Report them to SS let them be the judge of whether the family needs support or the child is in danger. They are there to protect children but also to keep families together where possible.

Sassydoughnut · 09/03/2018 00:00

NSPCC, it sounds like they are neglecting the child.

KJE2017 · 09/03/2018 00:21

Ho OP did you ring ss?

RadioGaGoo · 09/03/2018 01:15

It's been going on for a year? Since the poor little mite was maybe 1 year old? Jesus.

Beeziekn33ze · 09/03/2018 01:39

Sparkly - Yes - those poor little souls who weren't noticed and reported enough to get removed from their toxic environments.

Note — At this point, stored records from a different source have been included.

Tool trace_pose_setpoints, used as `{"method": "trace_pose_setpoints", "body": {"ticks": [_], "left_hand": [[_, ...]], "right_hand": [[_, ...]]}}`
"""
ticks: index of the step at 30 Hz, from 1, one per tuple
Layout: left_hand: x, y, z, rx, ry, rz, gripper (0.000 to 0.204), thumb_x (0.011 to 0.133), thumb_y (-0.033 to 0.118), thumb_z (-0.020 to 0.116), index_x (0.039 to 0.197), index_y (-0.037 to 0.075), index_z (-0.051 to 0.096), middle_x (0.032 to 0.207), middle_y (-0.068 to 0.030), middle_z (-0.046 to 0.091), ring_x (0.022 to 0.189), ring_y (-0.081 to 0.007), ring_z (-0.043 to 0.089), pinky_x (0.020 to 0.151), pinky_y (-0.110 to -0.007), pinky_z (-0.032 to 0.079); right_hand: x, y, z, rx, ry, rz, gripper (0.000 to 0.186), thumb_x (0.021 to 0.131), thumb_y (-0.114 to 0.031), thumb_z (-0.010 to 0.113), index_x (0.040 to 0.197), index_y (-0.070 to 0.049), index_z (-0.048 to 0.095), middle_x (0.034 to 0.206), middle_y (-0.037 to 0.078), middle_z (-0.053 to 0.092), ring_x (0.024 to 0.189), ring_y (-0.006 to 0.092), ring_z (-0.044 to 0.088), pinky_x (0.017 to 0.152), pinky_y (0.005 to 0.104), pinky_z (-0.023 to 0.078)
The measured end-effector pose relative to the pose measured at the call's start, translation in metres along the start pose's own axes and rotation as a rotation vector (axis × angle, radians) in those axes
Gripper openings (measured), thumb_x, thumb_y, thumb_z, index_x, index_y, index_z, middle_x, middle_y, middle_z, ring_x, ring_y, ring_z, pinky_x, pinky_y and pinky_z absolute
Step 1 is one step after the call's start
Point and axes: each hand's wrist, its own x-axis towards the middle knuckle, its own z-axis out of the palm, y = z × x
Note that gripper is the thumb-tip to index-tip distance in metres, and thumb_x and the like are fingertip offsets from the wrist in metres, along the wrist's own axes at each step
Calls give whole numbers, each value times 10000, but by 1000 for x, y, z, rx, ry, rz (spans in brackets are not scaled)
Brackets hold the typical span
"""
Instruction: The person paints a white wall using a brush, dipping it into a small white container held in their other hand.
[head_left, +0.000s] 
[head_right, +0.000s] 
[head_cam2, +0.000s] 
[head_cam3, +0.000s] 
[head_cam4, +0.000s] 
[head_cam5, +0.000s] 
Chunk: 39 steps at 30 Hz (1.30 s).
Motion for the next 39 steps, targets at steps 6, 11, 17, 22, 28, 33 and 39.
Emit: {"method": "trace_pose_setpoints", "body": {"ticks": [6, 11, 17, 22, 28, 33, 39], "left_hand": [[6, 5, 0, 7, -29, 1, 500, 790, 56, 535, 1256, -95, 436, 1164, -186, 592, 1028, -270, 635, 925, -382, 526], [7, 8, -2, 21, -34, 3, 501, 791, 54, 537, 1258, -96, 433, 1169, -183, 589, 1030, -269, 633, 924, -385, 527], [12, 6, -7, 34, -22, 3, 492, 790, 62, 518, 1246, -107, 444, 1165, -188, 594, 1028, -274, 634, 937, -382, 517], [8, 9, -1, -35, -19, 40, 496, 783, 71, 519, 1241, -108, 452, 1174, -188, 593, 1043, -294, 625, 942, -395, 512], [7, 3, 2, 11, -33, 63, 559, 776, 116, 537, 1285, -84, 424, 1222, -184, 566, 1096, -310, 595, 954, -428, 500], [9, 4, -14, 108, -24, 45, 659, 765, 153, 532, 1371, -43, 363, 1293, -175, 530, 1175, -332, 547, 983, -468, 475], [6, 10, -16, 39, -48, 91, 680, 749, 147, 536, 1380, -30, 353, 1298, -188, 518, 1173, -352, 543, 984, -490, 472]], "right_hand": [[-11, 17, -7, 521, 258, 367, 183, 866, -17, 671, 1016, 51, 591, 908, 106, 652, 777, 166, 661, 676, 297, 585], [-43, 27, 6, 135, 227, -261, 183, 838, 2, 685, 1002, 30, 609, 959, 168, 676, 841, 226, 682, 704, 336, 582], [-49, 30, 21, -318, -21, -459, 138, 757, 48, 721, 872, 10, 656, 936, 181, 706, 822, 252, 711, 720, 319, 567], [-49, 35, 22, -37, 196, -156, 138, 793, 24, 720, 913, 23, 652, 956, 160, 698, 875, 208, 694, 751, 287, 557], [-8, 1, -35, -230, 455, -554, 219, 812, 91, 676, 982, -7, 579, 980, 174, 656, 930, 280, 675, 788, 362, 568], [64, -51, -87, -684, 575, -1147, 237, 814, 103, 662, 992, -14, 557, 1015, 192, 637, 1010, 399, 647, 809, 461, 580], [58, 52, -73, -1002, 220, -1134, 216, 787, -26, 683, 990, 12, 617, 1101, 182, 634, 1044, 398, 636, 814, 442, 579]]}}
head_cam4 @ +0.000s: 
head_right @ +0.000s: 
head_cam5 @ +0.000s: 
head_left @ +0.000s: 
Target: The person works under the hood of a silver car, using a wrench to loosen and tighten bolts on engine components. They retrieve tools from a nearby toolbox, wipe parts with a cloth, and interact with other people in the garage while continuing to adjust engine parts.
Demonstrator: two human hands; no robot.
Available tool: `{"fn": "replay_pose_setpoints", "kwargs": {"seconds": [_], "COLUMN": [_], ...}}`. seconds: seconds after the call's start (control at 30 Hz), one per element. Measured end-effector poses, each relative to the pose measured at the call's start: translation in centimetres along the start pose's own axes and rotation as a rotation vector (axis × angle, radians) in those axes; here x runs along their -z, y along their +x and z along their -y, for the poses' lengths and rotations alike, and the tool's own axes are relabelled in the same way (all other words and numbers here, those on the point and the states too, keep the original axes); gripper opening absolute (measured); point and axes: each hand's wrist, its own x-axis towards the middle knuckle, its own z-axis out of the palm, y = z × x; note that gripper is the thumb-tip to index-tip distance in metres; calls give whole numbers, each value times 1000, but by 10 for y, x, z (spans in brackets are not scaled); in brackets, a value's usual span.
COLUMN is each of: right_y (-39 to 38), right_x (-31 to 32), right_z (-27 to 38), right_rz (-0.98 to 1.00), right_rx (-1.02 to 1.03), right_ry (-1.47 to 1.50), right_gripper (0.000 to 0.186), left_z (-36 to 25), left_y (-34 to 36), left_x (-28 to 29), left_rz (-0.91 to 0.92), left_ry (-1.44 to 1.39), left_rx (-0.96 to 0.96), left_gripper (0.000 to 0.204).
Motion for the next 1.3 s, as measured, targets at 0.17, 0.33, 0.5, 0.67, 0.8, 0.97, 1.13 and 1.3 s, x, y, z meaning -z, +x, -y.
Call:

Beeziekn33ze · 09/03/2018 01:42

OP have you seen the child? Does he get taken out, go to nursery?

Backscratchesforever · 09/03/2018 01:49

Poor child!
It’s not worth not reporting, if you do and they get the all clear you did the best you could.
This child needs someone to do right by him. It must be awful for you to hear, I’ve heard similar from my old neighbours, it was very distressing, and I reported after hearing him shout “stfu you f*cling ugly alien”

FizzyDipDabs · 09/03/2018 01:54

The parents just shout at the child to “shut the fk up you little cnt” at the top of their voices*

Social services, please.

MarSeeAh · 09/03/2018 02:01

Please contact Social Services as soon as you can. Poor child!